Naturally, wealthy creamy-skinned redhead Adelaide and brooding would-be reformer Vikram find their paths intersect... in bed.
"You’re not meant to be in here," she said.
"You didn’t leave me much choice."
She glowered at him. He met her scowl with a smile. She opened her mouth to tell him not to, but he pre-empted her.
"You fell asleep on me." Now he sounded smug.
"What?"
"You fell asleep," Vikram repeated. "You were very tired. And exceptionally drunk." And when her lips parted again he added, "I’ve got no reason to lie."
"I never sleep," she said.
"Alright. You passed out. Drunk, a dead weight, soon as we lay down and your head hit the pillow."
It was possible. It explained, at least, the lack of memory. Adelaide felt the cold sting of humiliation.
Vikram yawned again, and flopped back onto the pillows. His face was unlike any man she had ever known. There were lines in that face that would never be erased, lines made by the early tiredness of poverty. But they had faded beneath the light of a new expression.
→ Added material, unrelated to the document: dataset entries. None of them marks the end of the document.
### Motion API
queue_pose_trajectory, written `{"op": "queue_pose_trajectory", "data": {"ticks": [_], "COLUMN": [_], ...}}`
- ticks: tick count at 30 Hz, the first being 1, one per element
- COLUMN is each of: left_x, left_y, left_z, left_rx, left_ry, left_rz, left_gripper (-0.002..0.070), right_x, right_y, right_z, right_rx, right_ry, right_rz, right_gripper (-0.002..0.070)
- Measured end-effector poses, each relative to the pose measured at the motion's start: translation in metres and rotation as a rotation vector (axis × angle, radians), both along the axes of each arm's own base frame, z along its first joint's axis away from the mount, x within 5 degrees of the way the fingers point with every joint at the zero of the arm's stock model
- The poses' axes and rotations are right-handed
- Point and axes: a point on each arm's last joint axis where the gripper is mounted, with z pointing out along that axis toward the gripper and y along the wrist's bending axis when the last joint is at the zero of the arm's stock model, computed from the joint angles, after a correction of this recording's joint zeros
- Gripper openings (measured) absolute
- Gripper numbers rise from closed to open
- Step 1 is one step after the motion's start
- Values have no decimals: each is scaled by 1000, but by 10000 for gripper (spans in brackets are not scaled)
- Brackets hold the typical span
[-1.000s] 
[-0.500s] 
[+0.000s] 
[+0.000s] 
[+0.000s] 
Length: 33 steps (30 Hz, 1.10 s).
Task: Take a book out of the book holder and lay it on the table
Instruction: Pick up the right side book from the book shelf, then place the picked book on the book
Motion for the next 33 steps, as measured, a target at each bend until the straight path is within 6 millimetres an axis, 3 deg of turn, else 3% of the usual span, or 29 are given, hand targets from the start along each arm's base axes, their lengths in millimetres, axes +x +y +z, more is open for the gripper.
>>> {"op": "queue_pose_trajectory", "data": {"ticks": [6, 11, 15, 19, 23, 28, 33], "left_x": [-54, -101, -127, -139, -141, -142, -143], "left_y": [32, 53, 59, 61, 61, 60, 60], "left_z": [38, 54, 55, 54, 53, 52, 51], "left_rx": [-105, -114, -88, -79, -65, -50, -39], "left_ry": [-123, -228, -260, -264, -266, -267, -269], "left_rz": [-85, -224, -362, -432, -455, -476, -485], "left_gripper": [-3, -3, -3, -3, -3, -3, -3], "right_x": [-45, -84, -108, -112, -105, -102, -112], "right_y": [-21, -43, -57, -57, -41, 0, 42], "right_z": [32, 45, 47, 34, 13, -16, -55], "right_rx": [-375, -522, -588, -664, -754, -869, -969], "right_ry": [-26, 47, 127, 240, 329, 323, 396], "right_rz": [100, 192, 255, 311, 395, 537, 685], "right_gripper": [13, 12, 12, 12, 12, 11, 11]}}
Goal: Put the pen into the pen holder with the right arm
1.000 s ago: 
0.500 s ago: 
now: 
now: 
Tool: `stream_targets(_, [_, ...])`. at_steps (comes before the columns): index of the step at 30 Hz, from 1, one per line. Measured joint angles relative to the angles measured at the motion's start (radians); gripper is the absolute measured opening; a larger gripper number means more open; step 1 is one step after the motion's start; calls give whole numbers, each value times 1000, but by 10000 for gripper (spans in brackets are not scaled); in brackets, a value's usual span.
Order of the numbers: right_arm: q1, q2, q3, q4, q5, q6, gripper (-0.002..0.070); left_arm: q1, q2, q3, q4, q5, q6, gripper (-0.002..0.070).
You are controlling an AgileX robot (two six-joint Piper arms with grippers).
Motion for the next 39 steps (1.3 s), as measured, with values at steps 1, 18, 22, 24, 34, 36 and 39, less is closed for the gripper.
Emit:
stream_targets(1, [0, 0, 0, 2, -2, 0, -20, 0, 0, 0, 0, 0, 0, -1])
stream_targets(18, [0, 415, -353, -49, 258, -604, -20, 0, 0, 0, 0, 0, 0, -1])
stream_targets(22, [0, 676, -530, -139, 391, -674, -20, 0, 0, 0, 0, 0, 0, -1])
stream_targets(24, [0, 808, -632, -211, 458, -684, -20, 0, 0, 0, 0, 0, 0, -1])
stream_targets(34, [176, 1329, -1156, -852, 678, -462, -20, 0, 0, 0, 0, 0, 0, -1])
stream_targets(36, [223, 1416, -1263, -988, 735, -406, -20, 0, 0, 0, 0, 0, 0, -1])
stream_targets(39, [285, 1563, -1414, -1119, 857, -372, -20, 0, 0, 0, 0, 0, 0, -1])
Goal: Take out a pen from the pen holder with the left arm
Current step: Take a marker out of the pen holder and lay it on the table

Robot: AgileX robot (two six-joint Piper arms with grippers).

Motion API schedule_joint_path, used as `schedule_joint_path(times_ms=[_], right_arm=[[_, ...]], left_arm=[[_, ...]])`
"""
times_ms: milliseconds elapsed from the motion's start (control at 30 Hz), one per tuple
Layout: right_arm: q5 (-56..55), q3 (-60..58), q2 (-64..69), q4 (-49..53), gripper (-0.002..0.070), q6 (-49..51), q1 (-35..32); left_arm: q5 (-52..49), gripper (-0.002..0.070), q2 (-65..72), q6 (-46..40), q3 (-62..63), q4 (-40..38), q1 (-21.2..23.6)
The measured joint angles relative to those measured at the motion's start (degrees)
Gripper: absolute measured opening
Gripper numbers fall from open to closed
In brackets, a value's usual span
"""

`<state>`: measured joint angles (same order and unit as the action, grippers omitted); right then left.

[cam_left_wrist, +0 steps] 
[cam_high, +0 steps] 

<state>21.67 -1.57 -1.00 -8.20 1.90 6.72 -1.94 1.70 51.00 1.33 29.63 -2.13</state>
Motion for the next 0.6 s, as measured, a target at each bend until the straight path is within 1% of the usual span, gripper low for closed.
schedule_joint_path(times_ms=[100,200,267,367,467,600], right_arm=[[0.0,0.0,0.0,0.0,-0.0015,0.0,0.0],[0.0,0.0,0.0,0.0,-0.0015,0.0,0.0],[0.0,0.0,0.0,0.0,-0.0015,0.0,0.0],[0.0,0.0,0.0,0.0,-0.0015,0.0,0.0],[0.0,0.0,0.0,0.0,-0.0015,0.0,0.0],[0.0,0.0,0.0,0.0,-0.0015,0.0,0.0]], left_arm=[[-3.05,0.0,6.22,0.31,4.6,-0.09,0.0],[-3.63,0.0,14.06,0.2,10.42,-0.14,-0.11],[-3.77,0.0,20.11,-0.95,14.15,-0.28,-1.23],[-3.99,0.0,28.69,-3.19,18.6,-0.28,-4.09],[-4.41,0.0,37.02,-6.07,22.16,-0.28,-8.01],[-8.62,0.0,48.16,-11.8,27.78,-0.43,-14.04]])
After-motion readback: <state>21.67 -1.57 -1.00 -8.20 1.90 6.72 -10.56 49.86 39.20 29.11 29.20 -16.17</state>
E.J. Swift tries to hide her gender JK-style, but the emotional fluttering of both the male and female lead, the lengthy internal monologues, the precious details of eyelashes and dress and furnishings, and the not-quite-romance between Adelaide and Vikram would have given her away without the About the Author.
Notwithstanding the angstfest that at times eclipses what is supposed to be a mystery leading to a revolution, the writing brings Osiris to life, with rich imagery of a sea-born city in which the presence of the ocean and its fearful dependence on it is always present.
Unfortunately, the plot itself is predictable - the "mystery" is all but given away in the prologue - and the action is weighed down by excessive prose-smithing and overdone aquatic allusions. In Osiris they read "Reefmail" on "Neptunes" and watch things on the "o'vis" and chat via "o'voys." They eat kelp squares and fish, and drink fermented seaweed.
Osiris's flaws can be attributed to it being a debut novel, and E.J. Swift may develop into an author of note, but this first book barely held my interest.
Verdict: Well-written but melodramatic characterization more suitable for a romance novel than a dystopian drama. Nice worldbuilding and evocative writing, but too much of the latter and too little actual plot. 5/10.